The stories propel the living members of the Joy Luck Club toward the active goal of finding courage to change the patterns of the past. The mothers seek forgiveness and the daughters struggle for freedom, but each is actively searching and eventually finds something tangible.

We will discuss this in more detail later, but keep in mind that running away from something or avoiding something is a passive goal. Not good material for novels. Novels require active goals…even you literary folk ;).

Conflict

Once you get an idea of what your protagonist’s end goal is, you need to crush his dream of ever reaching it (well, until the end, of course). Remember, on Monday we talked about the Big Boss Troublemaker. Generally (in genre novels especially), it is the BBT is who’s agenda will drive the protagonist’s actions until almost the end. Your protagonist will be reacting for most of the novel. It is generally after the darkest moment that the protagonist rallies courage, allies, hidden strength and suddenly will be proactive.

Riddick, for most of the story, is reacting to the Lord Marshal’s agenda. Riddick’s goal is to defeat the BBT, but there are all kinds of disasters and setbacks along the way. Logical disasters are birthed from good plotting. One of the reasons I am a huge fan of doing some plotting ahead of time is that it will be far easier for you to come up with set-backs and disasters that make sense.

There is a scene from the Mel Brooks film Blazing Saddles that I just LOVE. The prime villain, Hedley Lamarr, is interviewing scoundrels to go attack a town he wants to destroy so that he can build the railroad through it. There are all kinds of bad guys standing in line to give their CV.

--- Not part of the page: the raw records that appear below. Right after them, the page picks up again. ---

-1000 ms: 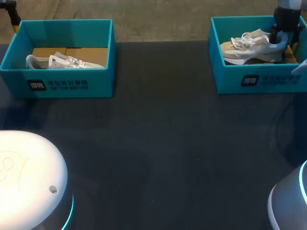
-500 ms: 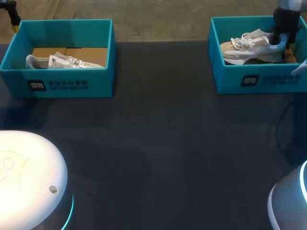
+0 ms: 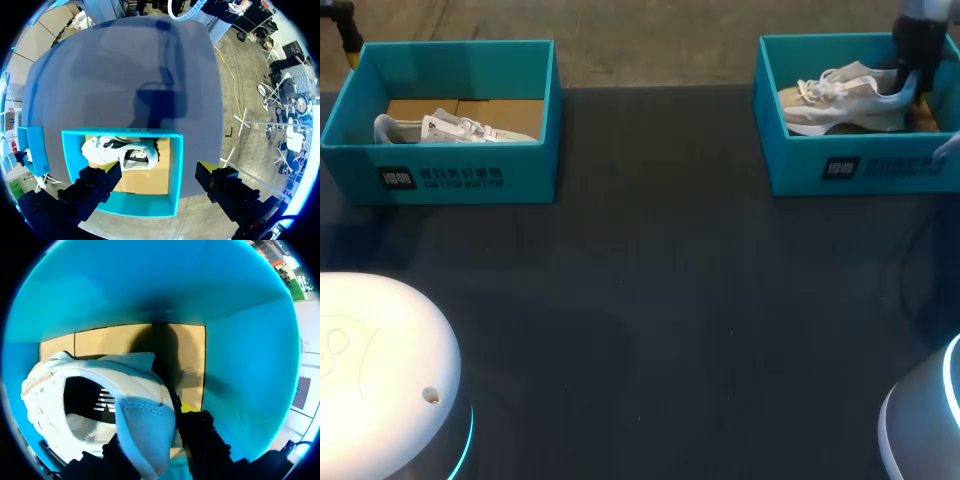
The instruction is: Take the shoe out of the shoebox, open the shoe tongue, remove and reinsert the insole, then place the shoe into the shoebox
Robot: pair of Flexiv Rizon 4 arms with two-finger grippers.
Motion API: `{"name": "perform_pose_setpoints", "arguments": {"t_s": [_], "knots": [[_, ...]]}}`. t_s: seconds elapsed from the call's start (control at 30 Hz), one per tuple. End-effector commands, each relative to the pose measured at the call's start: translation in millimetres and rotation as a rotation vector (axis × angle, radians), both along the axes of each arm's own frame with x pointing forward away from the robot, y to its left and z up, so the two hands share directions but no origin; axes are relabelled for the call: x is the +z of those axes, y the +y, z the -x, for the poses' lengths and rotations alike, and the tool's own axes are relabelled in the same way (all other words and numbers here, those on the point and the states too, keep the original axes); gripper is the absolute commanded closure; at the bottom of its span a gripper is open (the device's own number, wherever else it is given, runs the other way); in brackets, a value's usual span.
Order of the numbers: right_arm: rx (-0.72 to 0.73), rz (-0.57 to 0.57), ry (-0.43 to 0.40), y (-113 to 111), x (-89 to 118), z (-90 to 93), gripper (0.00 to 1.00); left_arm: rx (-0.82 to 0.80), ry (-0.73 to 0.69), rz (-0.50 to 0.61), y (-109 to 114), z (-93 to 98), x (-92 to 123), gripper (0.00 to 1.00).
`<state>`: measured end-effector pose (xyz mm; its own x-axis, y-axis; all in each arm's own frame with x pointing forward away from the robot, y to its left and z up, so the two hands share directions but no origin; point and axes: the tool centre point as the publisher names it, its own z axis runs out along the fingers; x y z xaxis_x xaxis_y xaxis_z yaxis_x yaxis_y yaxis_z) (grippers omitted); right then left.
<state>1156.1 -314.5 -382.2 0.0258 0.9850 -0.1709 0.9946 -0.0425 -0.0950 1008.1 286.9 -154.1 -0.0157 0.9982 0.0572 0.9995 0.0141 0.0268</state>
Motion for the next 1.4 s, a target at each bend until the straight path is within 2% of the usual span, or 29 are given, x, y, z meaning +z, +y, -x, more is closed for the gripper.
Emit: {"name": "perform_pose_setpoints", "arguments": {"t_s": [0.03, 0.23, 0.47, 0.63, 1.0, 1.23, 1.4], "knots": [[-0.014, 0.037, -0.002, 13, 24, 4.3, 1.0, -0.001, -0.002, -0.002, 0, 1.5, 0, 0.0], [-0.032, 0.049, -0.083, 6, 65, 5.5, 1.0, -0.001, -0.002, -0.002, 0, 1.5, 0, 0.0], [-0.062, 0.107, -0.124, -7, 98, 1.6, 1.0, -0.001, -0.002, -0.002, 0, 1.5, 0, 0.0], [-0.078, 0.14, -0.147, -17, 116, -1.1, 1.0, -0.001, -0.002, -0.002, 0, 1.5, 0, 0.0], [-0.112, 0.164, -0.159, -47, 141, -2.5, 1.0, -0.001, -0.002, -0.002, 0, 1.5, 0, 0.0], [-0.124, 0.17, -0.167, -52, 167, 5.8, 1.0, -0.001, -0.002, -0.002, 0, 1.5, 0, 0.0], [-0.132, 0.169, -0.166, -43, 184, 16.3, 1.0, -0.001, -0.002, -0.002, 0, 1.5, 0, 0.0]]}}
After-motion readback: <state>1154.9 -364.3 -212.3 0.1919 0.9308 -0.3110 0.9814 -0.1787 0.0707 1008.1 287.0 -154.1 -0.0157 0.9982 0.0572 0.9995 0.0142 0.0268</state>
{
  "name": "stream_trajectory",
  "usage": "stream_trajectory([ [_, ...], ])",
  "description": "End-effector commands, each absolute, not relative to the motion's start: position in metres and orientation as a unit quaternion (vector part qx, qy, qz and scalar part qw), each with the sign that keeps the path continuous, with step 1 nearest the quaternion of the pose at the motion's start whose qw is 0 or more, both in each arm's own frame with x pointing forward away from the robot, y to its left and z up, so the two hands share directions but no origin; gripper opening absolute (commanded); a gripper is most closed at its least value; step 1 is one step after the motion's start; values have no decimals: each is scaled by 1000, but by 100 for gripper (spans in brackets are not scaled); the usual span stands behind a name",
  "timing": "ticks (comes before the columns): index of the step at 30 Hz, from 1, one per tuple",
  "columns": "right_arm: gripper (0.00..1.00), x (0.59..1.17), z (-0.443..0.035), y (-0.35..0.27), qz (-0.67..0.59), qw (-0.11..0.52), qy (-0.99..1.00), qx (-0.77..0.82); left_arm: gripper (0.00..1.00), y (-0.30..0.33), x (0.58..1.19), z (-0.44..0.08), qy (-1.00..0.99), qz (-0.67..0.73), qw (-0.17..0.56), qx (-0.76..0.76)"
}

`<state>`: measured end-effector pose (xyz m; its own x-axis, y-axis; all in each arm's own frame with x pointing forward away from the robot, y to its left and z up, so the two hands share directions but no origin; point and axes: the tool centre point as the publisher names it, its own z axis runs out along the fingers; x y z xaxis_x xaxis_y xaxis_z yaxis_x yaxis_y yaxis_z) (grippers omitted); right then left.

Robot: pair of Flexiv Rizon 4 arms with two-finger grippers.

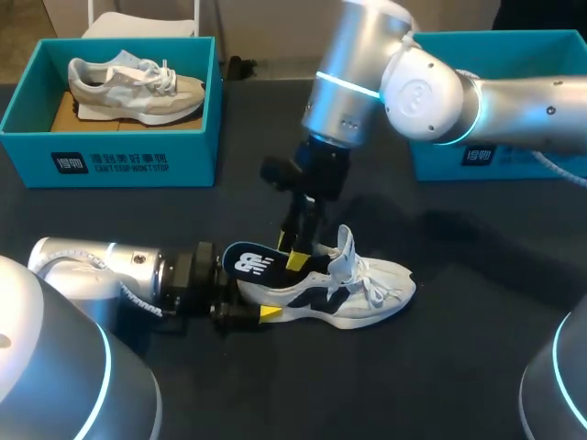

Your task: Take the shoe out of the shoebox, open the shoe tongue, remove and reinsert the insole, then place the shoe into the shoebox

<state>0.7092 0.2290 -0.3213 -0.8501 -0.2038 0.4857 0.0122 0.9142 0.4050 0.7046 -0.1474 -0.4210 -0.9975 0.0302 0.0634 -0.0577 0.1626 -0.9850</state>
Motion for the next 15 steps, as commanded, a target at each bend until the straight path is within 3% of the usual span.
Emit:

Hedley Lamar: Qualifications?

Applicant: Rape, murder, arson, and rape.

Hedley Lamarr: You said rape twice.

Applicant: I like rape.

This sequence gets quoted quite a lot in my workshop. Why? Because there are many new writers who, upon noticing doldrums in their novel, will insert a rape scene.

I am not making this up.

And if I hadn’t seen it so many times in my career, I wouldn’t have brought it up. We can chuckle, but this is fairly common to the new writer, just as it is common for children to write the letter “c” backwards. It is a heavy-handed attempt by a new writer who hasn’t yet developed plotting skills to raise the stakes and tension. Robberies and rapes are justifiable conflict, if they genuinely relate to the story. Otherwise, it’s contrived and awkward.

Knockout

So your novel has thrust a likable, relatable protagonist into a collision course with the Big Boss Troublemaker. The Big Boss Battle must deliver all you (the writer) have been promising. Endings tie up all loose ends and sub-plots and, if we have done our job, will leave the reader a feeling of resonance.

Your protagonist MUST face down the BBT. No fighting through proxies. Luke had to face Darth. By employing the Jedi skills learned over the course of the story, he was able to triumph. Same in literary works. Evelyn Couch had to stand up to her husband and her monster-in-law. She couldn’t send in Ninny Threadgoode to do it for her. In the movie’s climactic scene, Evelyn employs the “Jedi skills” she learned from stories about Idgy. Her Jedi skills are confidence and self-respect, and she uses them to defeat her oppressors by refusing to take any more of their sh—enanigans.

This is why all this “my protagonist is the BBT/antagonist” WON’T WORK. In Fried Green Tomatoes, Evelyn is her own worst enemy. She is spineless and weak. But, the real enemy resides in those who desire to control and bully Evelyn. In each act of the movie, we see Evelyn learning confidence so that by the end, the BIG battle, she can tell her abusive mother-in-law to stuff it. She isn’t having an argument with herself. She is standing up to a very real antagonist…even though this is a character/literary story. Characters having inner angst for 80,000 words is therapy, not fiction. Humans do better with the tangible. Existentialism is great, but for a mainstream successful novel? Not the best approach.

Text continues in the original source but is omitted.